5. BILAN DES EXPERIENCES

Les expériences exposées dans ce chapitre étaient sous-tendues par deux hypothèses. La première dérivait à la fois des travaux de Tversky et Kahneman (1974) sur l'heuristique d'ancrage-ajustement et des études empiriques de Cervone et Peake (1986) et de Switzer et Sniezek (1991) sur l'influence de cette heuristique sur l'expectation d'efficacité. La seconde dérivait de la théorie de l'efficacité personnelle (Bandura, 1977a, 1982, 1986, 1997) :

  1. Dans une situation où deux tâches A et B étaient présentées aux sujets, il s'agissait de vérifier l'hypothèse selon laquelle l'efficacité personnelle A et l'efficacité personnelle B étaient biaisées dans des directions opposées selon que la valeur initiale (ancre) reçue pour leur estimation était respectivement haute et basse.

  2. Dans une situation de choix dichotomique (choix de la tâche A ou de la tâche B), il s'agissait de vérifier l'hypothèse selon laquelle les sujets choisissaient la tâche pour laquelle leur efficacité personnelle était la plus forte.

En utilisant le paradigme d'ancrage standard de Tversky et Kahneman (1974), nous avons vérifié la première hypothèse dans les deux premières expériences (expériences 1 et 2). En revanche, en utilisant une nouvelle méthode d'ancrage, nous n'avons pas vérifié cette hypothèse dans une dernière expérience (expérience 3). Dans celle-ci, nous avons toutefois observé que l'efficacité personnelle (mesurée sur une échelle en 11 points allant de 0 à 10) consécutive à une proposition conditionnelle incluant une ancre haute (si vous vous sentez tout à fait capable de résoudre [...] inscrivez 9) pouvait être, par effet de contraste, opposée (et non assimilée) à cette ancre.

Nous avons vérifié la seconde hypothèse dans deux expériences sur trois (expériences 2 et 3). Néanmoins, dans chacune des trois expériences, nous avons démontré que le choix d'une tâche (variable dichotomique) était liée à l'efficacité personnelle. Schématiquement, par des analyses de régression logistique (modèles logit), nous avons démontré que plus l'efficacité personnelle A était supérieure à l'efficacité personnelle B, plus la probabilité de choisir la tâche A plutôt que la tâche B augmentait.

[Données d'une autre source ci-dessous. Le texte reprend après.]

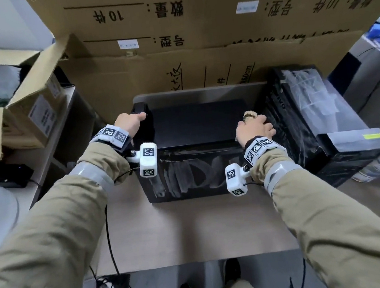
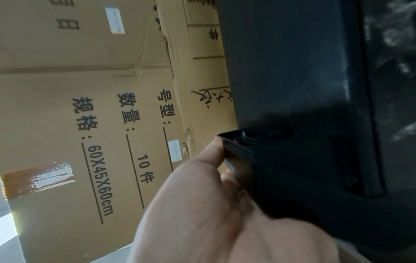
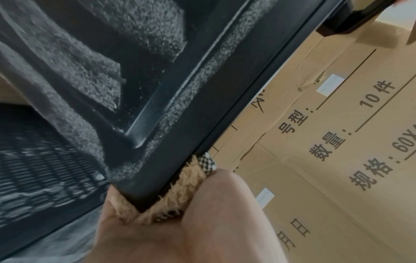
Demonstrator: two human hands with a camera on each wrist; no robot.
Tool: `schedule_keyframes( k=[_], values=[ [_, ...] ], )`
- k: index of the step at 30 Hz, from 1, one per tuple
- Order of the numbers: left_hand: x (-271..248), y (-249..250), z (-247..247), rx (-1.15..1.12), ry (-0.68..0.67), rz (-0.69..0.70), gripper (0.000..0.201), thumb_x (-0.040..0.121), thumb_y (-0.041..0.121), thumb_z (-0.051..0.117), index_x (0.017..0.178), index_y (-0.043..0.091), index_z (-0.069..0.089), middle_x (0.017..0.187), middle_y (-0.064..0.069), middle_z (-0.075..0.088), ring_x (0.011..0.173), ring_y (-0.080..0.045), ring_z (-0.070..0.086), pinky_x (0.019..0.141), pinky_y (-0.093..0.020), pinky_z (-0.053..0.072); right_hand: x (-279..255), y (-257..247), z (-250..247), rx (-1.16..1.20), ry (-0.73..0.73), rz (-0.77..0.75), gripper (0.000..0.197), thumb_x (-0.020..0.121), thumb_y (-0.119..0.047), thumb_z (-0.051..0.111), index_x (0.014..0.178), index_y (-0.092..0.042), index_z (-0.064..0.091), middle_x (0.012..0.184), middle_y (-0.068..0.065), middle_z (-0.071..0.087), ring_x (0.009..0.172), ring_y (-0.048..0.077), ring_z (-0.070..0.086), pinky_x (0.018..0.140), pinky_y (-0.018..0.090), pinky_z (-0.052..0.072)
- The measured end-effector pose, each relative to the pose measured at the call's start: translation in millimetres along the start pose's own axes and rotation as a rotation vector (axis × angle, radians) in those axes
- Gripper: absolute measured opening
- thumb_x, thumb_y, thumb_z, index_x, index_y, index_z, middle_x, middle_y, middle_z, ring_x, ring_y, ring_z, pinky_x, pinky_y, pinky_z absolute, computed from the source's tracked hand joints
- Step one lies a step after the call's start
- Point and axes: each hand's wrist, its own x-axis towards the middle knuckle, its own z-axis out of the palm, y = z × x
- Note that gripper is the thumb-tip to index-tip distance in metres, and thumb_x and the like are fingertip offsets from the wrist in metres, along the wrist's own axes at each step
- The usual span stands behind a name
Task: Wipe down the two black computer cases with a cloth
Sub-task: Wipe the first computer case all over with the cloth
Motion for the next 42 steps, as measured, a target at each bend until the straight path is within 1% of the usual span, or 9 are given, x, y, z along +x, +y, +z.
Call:
schedule_keyframes(
  k=[7, 12, 16, 20, 22, 25, 29, 34, 42],
  values=[
    [54.4, 40.8, -1.7, -0.022, 0.118, -0.080, 0.075, 0.053, 0.059, 0.083, 0.101, 0.003, 0.065, 0.096, -0.014, 0.072, 0.082, -0.035, 0.071, 0.082, -0.049, 0.059, 62.7, -45.5, -2.1, -0.031, -0.060, -0.113, 0.052, 0.097, -0.033, 0.047, 0.139, -0.004, 0.038, 0.144, 0.023, 0.043, 0.133, 0.038, 0.039, 0.098, 0.044, 0.039],
    [40.6, 39.8, 10.0, -0.278, 0.073, 0.015, 0.039, 0.073, 0.050, 0.077, 0.074, 0.011, 0.078, 0.095, -0.015, 0.075, 0.084, -0.027, 0.069, 0.085, -0.037, 0.055, 94.2, -66.0, 3.0, -0.057, -0.075, -0.200, 0.057, 0.094, -0.033, 0.044, 0.141, 0.000, 0.042, 0.138, 0.022, 0.053, 0.126, 0.040, 0.052, 0.101, 0.045, 0.042],
    [54.3, 37.8, 16.3, -0.318, 0.048, 0.065, 0.053, 0.068, 0.068, 0.075, 0.064, 0.015, 0.077, 0.081, -0.009, 0.074, 0.080, -0.026, 0.068, 0.089, -0.039, 0.054, 118.2, -82.5, 7.4, -0.073, -0.120, -0.290, 0.040, 0.095, -0.036, 0.044, 0.122, -0.011, 0.059, 0.123, 0.016, 0.064, 0.113, 0.037, 0.060, 0.087, 0.036, 0.043],
    [73.5, 44.7, 16.5, -0.216, 0.062, 0.106, 0.057, 0.082, 0.065, 0.063, 0.072, 0.010, 0.076, 0.077, -0.010, 0.072, 0.073, -0.019, 0.066, 0.072, -0.020, 0.053, 129.6, -89.2, 8.3, -0.129, -0.118, -0.313, 0.037, 0.096, -0.042, 0.044, 0.116, -0.017, 0.063, 0.123, 0.013, 0.066, 0.111, 0.037, 0.061, 0.081, 0.034, 0.039],
    [83.8, 47.6, 16.2, -0.192, 0.062, 0.124, 0.070, 0.076, 0.070, 0.061, 0.078, 0.002, 0.076, 0.084, -0.018, 0.075, 0.072, -0.023, 0.065, 0.071, -0.028, 0.054, 130.4, -94.7, 7.8, -0.160, -0.106, -0.287, 0.038, 0.098, -0.040, 0.043, 0.119, -0.015, 0.062, 0.123, 0.016, 0.065, 0.112, 0.039, 0.061, 0.086, 0.036, 0.043],
    [98.3, 50.0, 17.0, -0.163, 0.040, 0.115, 0.065, 0.066, 0.072, 0.060, 0.067, 0.009, 0.078, 0.085, -0.019, 0.075, 0.076, -0.034, 0.069, 0.082, -0.045, 0.056, 125.4, -93.5, 8.2, -0.195, -0.092, -0.234, 0.036, 0.098, -0.034, 0.043, 0.117, -0.011, 0.063, 0.121, 0.020, 0.065, 0.111, 0.042, 0.061, 0.091, 0.039, 0.046],
    [112.1, 51.5, 19.7, -0.128, -0.008, 0.121, 0.056, 0.068, 0.071, 0.058, 0.058, 0.019, 0.077, 0.077, -0.012, 0.076, 0.081, -0.035, 0.071, 0.086, -0.047, 0.056, 115.8, -82.2, 11.9, -0.194, -0.050, -0.177, 0.038, 0.097, -0.035, 0.041, 0.118, -0.013, 0.063, 0.119, 0.020, 0.066, 0.110, 0.043, 0.061, 0.092, 0.040, 0.047],
    [119.6, 22.2, 10.4, -0.118, 0.024, 0.097, 0.089, 0.062, 0.081, 0.059, 0.089, -0.003, 0.072, 0.085, -0.018, 0.074, 0.075, -0.027, 0.066, 0.089, -0.053, 0.055, 116.7, -88.0, 16.8, -0.164, -0.075, -0.200, 0.041, 0.093, -0.046, 0.044, 0.106, -0.017, 0.069, 0.109, 0.014, 0.070, 0.100, 0.039, 0.064, 0.082, 0.037, 0.047],
    [71.2, 8.4, 9.3, -0.249, 0.104, 0.117, 0.054, 0.080, 0.059, 0.057, 0.067, 0.011, 0.077, 0.080, -0.009, 0.077, 0.074, -0.017, 0.069, 0.089, -0.036, 0.054, 113.3, -98.7, 20.1, -0.165, -0.172, -0.252, 0.039, 0.087, -0.047, 0.050, 0.097, -0.015, 0.071, 0.102, 0.012, 0.071, 0.088, 0.035, 0.064, 0.082, 0.036, 0.050]
  ],
)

Les expériences que nous avons conduites ont utilisé des procédures d'ancrage et des méthodes de mesure de l'efficacité personnelle que nous nous sommes efforcés de justifier à chaque fois. Mais quelles que soient ces procédures et méthodes, nos résultats ont montré que l'heuristique d'ancrage-ajustement permettait de formuler des jugements "orientés" sur ses capacités à résoudre une tâche particulière (réduction de l'incertitude).

L'efficacité personnelle, selon nous, comme toutes formes d'expectation, traduit l'état d'incertitude dans laquelle se trouve le sujet. Quand l'efficacité personnelle est forte, il faut comprendre que le sujet est certain de réussir ce qu'il entreprend. Quand elle est faible, il faut comprendre que le sujet est certain d'échouer. Toutefois, la réussite et l'échec sont des notions subjectives (Maehr & Braskamp, 1986). Elles se définissent par rapport à un point de référence neutre. Dans chacune de nos expériences, on peut considérer que l'échelle de mesure de l'efficacité personnelle était constituée d'un point de référence neutre (la valeur médiane) : soit 10 dans les deux premières expériences et 5 dans la dernière. De fait, quand l'efficacité personnelle était égale à (ou très proche de) la valeur médiane de l'échelle, nous avons considéré que le sujet restait "neutre", c'est-à-dire qu'il n'envisageait ni la réussite ni l'échec. En somme, il restait dans l'incertitude. Or, si cette neutralité était fréquente dans les situations dans lesquelles aucune ancre n'était présentée (conditions contrôle), elle ne l'était pas dans les situations dans lesquelles la présentation d'une ancre conduisait les sujets à envisager soit la réussite soit l'échec (conditions expérimentales). Appliquée à la formation de l'efficacité personnelle, l'heuristique d'ancrage-ajustement permet donc effectivement de conclure, c'est-à-dire de prendre des décisions "orientées" sur ses capacités à résoudre une tâche particulière.

En orientant leurs jugements dans un sens positif ou négatif par rapport à un point de référence neutre, l'heuristique d'ancrage-ajustement permet donc aux sujets d'envisager soit la réussite soit l'échec. Il reste néanmoins à voir si l'efficacité personnelle (orientée dans un sens positif ou négatif) influence le degré de persistance comportementale dans une activité cognitive.